Prudent Investors Focus on Last-Mile Industrial, Not Large Distribution

KIMC is actively pursuing industrial deals, but with the same caution as any other asset class.

KIMC is taking a cautious approach to investment during the pandemic, even for the most coveted asset classes. Industrial has been called the winner of the pandemic—thanks to the increase in online shopping—but even industrial assets require a critical eye during a market downturn, according to KIMC’s Jonathan Needell.

“In industrial, we are being very careful. That isn’t to say that we aren’t looking at deals, but we are being cautious on basis and the tenancy,” Needell, president and chief investment officer at KIMC, tells GlobeSt.com.

Tenancy is a key issue for Needell. Many investors are planning to secure ecommerce giants that pay top dollar rents, but this is unrealistic and risky from an investment standpoint. “If you have vacant space, you can’t just believe that you are going to get Amazon or FedEx or Walmart. That is a low probability play. So, we are being very careful about what we underwrite in industrial.”
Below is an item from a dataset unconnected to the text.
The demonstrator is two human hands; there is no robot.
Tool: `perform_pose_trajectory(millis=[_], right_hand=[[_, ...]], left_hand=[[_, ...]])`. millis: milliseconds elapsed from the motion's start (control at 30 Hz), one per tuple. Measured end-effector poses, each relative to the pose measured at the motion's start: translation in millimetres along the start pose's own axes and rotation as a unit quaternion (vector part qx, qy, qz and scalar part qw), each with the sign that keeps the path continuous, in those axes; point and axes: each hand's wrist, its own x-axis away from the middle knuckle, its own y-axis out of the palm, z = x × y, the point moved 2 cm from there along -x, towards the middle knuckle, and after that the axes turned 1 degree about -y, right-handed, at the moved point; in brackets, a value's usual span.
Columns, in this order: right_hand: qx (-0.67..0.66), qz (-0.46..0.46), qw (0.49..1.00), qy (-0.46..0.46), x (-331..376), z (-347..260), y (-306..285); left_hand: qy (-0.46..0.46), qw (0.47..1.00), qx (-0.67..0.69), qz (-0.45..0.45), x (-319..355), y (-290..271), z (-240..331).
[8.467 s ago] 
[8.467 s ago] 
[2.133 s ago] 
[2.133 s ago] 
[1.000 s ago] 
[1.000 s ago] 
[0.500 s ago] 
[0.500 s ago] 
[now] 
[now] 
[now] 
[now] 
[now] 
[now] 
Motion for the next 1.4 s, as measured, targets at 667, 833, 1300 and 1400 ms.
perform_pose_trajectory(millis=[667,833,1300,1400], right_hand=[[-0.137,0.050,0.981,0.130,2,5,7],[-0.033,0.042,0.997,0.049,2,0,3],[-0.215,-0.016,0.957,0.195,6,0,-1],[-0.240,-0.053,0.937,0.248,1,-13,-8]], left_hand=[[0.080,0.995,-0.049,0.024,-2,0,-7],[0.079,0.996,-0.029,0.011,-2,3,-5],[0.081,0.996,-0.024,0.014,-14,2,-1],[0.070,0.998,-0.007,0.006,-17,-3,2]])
KIMC is targeting infill last-mile logistics properties during the pandemic. Competition for large distribution facilities has driven prices beyond the firm’s comfort-level. “The distribution product is pricing out of control with institutions that we can’t even touch it,” says Needell. “We are focused on last-mile where there is some leasing risk is the only place where we have been able to at least approach these deals. Even then, it is difficult.”

The challenge for industrial all comes down to the tenancy. “Everyone is banking on getting tenants that are not a high probability. It just means that we are being tight and focusing on growth markets,” says Needell. However, market choice also plays a role. KIMC has focused on high-growth markets and is following the migration patterns away from the coast. It is targeting opportunities in Phoenix, Dallas, Austin and Houston.

On the retail side, KIMC has found similar limitations, and the firm has equally tightened its underwriting standards. However, the story around retail—just like industrial—is all about quality tenancy. “There is retail activity out there,” says Needell. “We have seen new retail leases get done, particularly among essential retailers like grocers. However, we won’t go into a retail deal unless you have credit and term.”